EXERCISE DETAILS: Return the data exactly, without pictures.

INFORMATION SUPPLIED:
◆ ◆ ◆ ◆ ◆
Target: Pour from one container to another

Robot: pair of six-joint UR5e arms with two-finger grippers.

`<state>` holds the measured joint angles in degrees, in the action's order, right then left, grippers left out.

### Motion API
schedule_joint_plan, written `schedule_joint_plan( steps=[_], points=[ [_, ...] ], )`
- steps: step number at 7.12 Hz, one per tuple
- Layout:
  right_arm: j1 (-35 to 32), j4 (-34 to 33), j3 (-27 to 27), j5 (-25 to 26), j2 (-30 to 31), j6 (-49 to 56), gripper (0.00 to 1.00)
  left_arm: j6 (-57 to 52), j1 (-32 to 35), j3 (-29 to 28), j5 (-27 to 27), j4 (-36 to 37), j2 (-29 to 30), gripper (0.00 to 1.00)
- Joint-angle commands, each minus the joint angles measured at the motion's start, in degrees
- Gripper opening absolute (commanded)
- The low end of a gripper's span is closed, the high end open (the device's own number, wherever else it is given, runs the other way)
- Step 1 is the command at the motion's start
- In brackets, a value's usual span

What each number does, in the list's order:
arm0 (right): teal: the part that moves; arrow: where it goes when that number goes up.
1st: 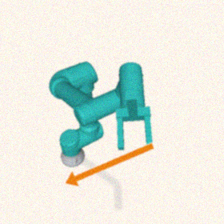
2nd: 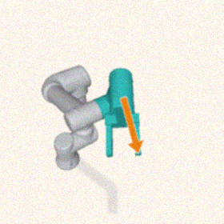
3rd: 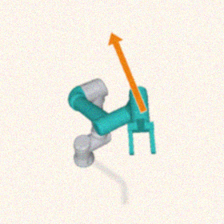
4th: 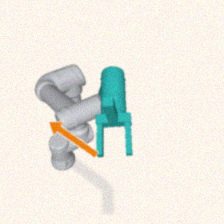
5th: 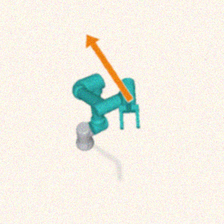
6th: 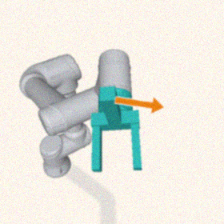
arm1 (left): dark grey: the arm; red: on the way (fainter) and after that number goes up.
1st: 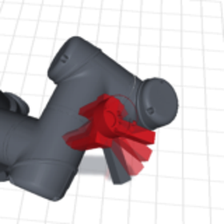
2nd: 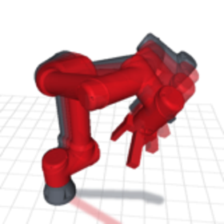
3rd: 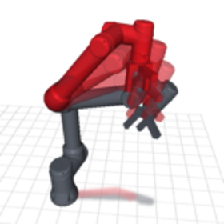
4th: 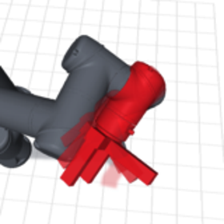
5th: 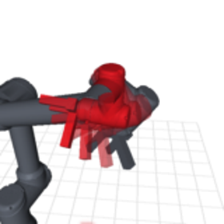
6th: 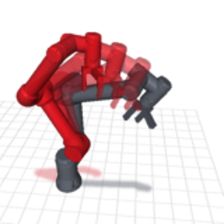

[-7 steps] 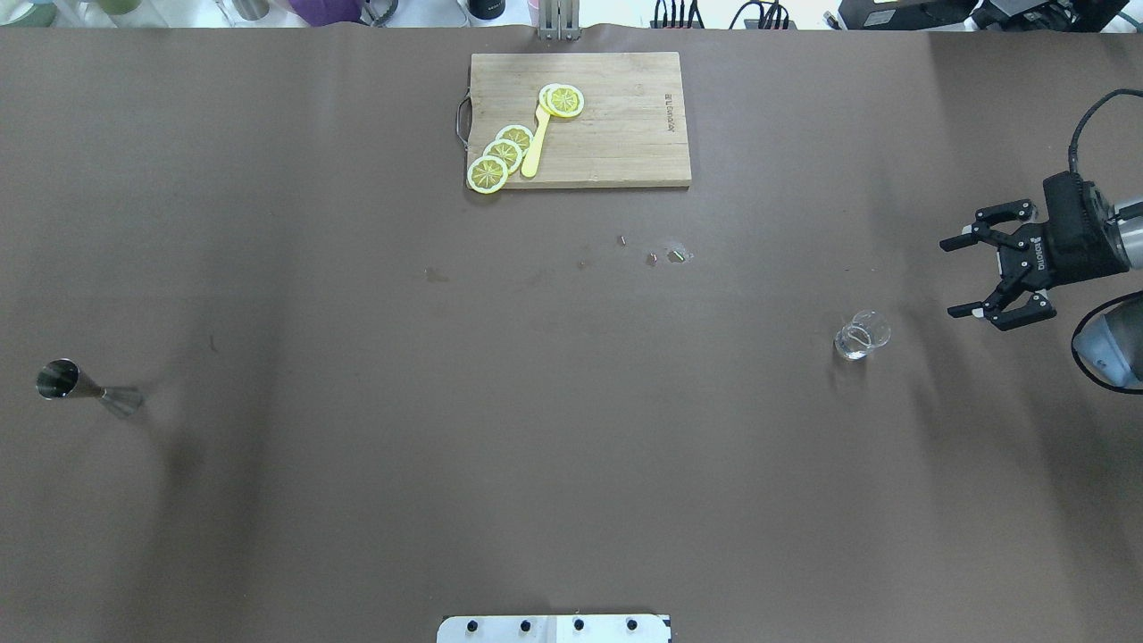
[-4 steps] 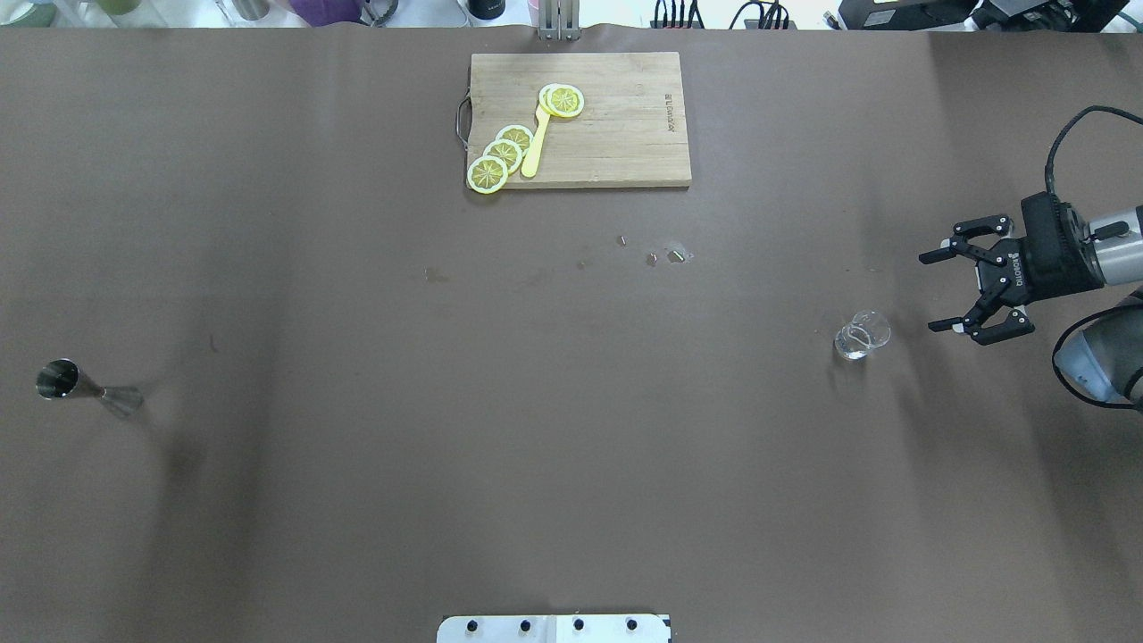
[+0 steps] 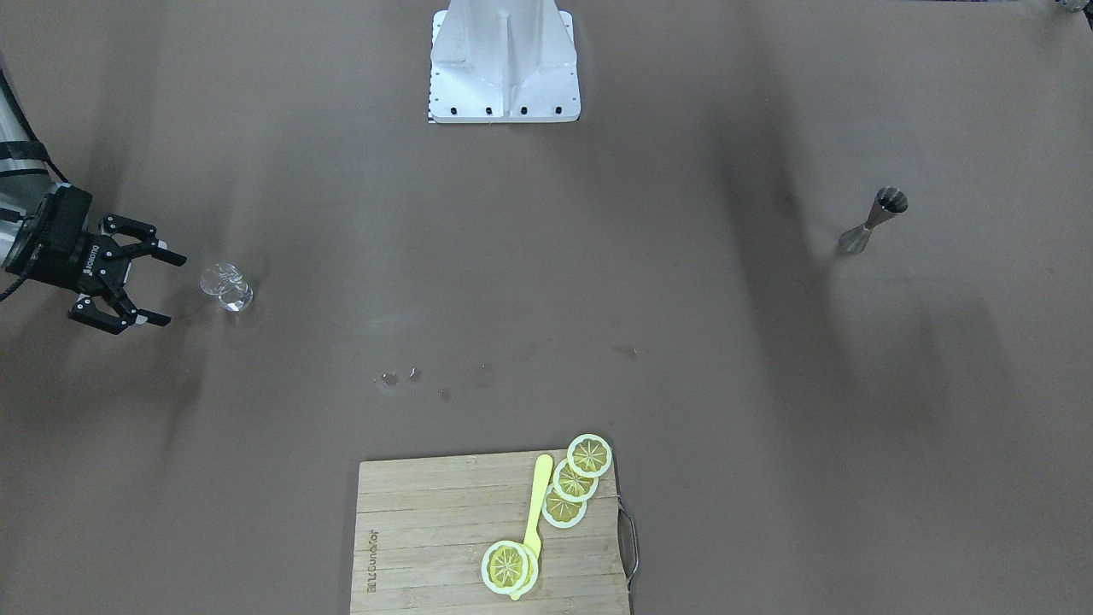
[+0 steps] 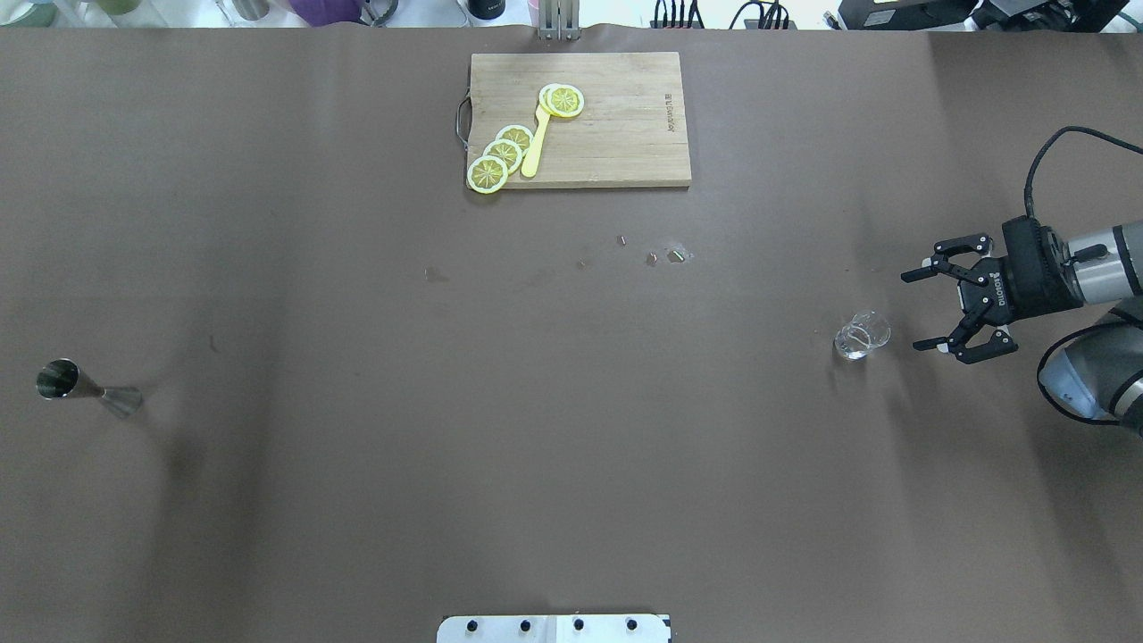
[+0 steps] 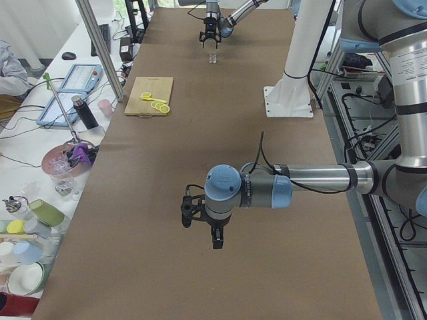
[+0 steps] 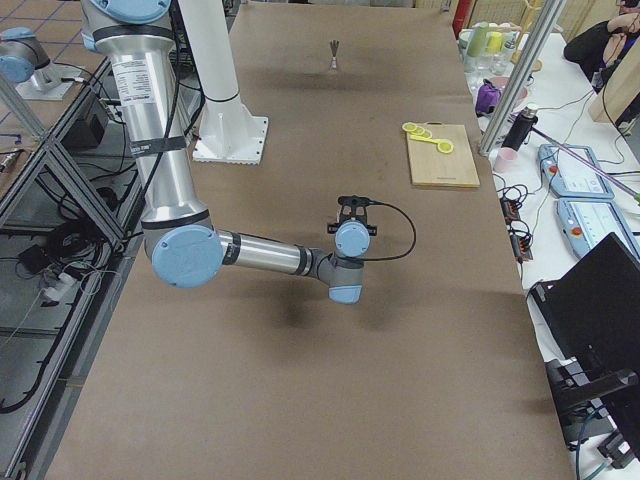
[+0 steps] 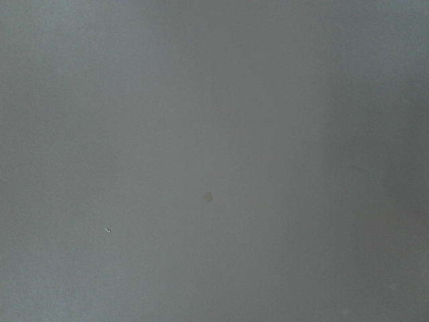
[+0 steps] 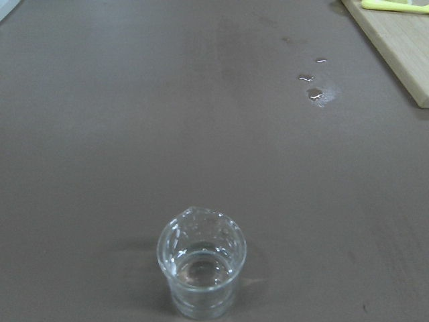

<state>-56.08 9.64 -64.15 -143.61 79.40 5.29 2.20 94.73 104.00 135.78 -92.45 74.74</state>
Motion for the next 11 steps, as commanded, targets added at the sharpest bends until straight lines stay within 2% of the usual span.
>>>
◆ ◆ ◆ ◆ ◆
WRITTEN RESPONSE:
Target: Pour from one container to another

Robot: pair of six-joint UR5e arms with two-finger grippers.

`<state>` holds the measured joint angles in degrees, in the action's order, right then left, grippers left out.

### Motion API
schedule_joint_plan, written `schedule_joint_plan( steps=[_], points=[ [_, ...] ], )`
- steps: step number at 7.12 Hz, one per tuple
- Layout:
  right_arm: j1 (-35 to 32), j4 (-34 to 33), j3 (-27 to 27), j5 (-25 to 26), j2 (-30 to 31), j6 (-49 to 56), gripper (0.00 to 1.00)
  left_arm: j6 (-57 to 52), j1 (-32 to 35), j3 (-29 to 28), j5 (-27 to 27), j4 (-36 to 37), j2 (-29 to 30), gripper (0.00 to 1.00)
- Joint-angle commands, each minus the joint angles measured at the motion's start, in degrees
- Gripper opening absolute (commanded)
- The low end of a gripper's span is closed, the high end open (the device's own number, wherever else it is given, runs the other way)
- Step 1 is the command at the motion's start
- In brackets, a value's usual span

What each number does, in the list's order:
arm0 (right): teal: the part that moves; arrow: where it goes when that number goes up.
1st: 
2nd: 
3rd: 
4th: 
5th: 
6th: 
arm1 (left): dark grey: the arm; red: on the way (fainter) and after that number goes up.
1st: 
2nd: 
3rd: 
4th: 
5th: 
6th: 

[-7 steps] 
[-4 steps] 
[+0 steps] 
[+0 steps] 
[+0 steps] 
[+0 steps] 
[+0 steps] 
[+0 steps] 

<state>-56.08 9.64 -64.15 -143.61 79.40 5.29 2.20 94.73 104.00 135.78 -92.45 74.74</state>
Motion for the next 11 steps, as commanded, targets added at the sharpest bends until straight lines stay within 2% of the usual span.
>>>

Thus the exercise is complete.